* **PROMPT**: Reproduce, please, only the lines from the first line below to the line containing "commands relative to", inclusive.

_ _ _ _ _ _ _

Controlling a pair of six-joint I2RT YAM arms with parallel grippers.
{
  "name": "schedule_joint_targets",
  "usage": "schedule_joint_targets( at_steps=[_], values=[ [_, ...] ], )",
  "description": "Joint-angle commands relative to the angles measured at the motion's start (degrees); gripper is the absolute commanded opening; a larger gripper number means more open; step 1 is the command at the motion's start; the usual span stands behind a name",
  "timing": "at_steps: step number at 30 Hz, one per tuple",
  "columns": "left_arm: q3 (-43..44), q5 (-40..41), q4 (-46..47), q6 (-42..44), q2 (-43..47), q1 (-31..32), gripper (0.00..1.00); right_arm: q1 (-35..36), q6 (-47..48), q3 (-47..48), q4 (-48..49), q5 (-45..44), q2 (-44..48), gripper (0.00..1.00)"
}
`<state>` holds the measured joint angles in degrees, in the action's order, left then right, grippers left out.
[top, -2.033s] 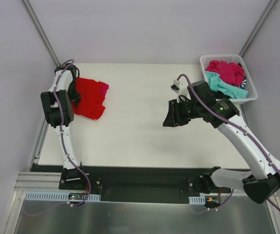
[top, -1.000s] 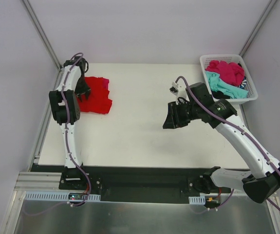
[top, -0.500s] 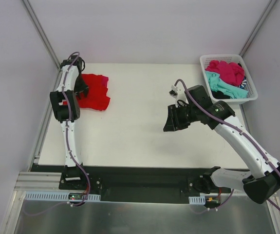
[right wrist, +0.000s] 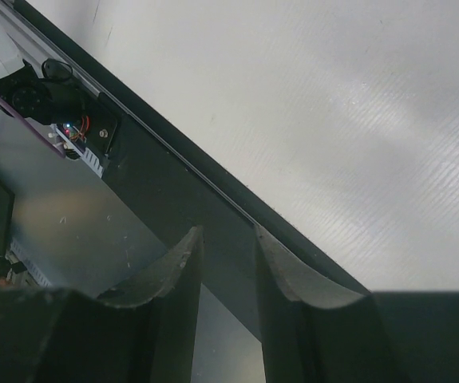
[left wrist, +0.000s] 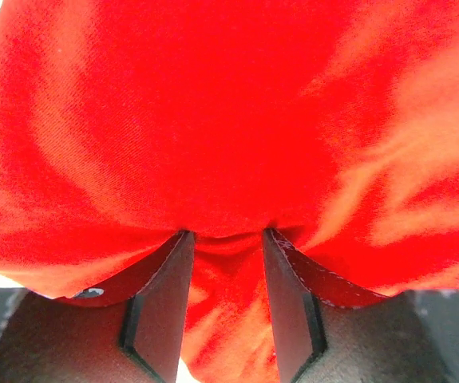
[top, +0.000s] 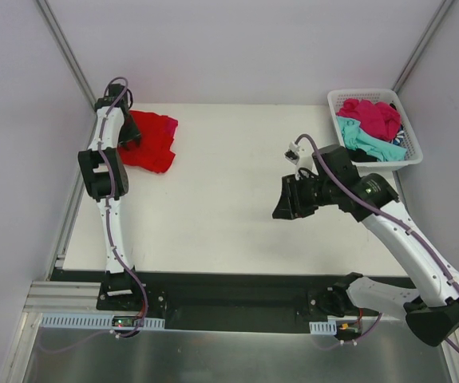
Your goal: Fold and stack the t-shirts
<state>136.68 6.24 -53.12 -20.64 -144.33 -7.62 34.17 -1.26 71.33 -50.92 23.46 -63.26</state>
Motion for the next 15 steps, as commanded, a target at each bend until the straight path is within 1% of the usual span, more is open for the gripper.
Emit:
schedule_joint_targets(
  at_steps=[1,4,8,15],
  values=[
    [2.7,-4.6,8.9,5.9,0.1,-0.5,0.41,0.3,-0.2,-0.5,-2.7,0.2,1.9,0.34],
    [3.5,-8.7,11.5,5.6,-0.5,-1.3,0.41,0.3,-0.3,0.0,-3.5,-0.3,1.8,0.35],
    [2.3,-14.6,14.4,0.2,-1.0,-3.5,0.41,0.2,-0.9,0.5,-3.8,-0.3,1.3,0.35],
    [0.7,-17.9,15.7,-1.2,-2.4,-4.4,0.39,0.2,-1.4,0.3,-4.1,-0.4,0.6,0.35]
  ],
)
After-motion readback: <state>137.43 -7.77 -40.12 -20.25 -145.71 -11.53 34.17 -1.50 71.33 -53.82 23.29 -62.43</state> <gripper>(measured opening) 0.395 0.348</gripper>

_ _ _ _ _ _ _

* **EXERCISE ANSWER**:
Controlling a pair of six-joint I2RT YAM arms with parallel grippers.
{
  "name": "schedule_joint_targets",
  "usage": "schedule_joint_targets( at_steps=[_], values=[ [_, ...] ], )",
  "description": "Joint-angle commands relative to the angles measured at the motion's start (degrees); gripper is the absolute commanded opening; a larger gripper number means more open; step 1 is the command at the motion's start; the usual span stands behind a name",

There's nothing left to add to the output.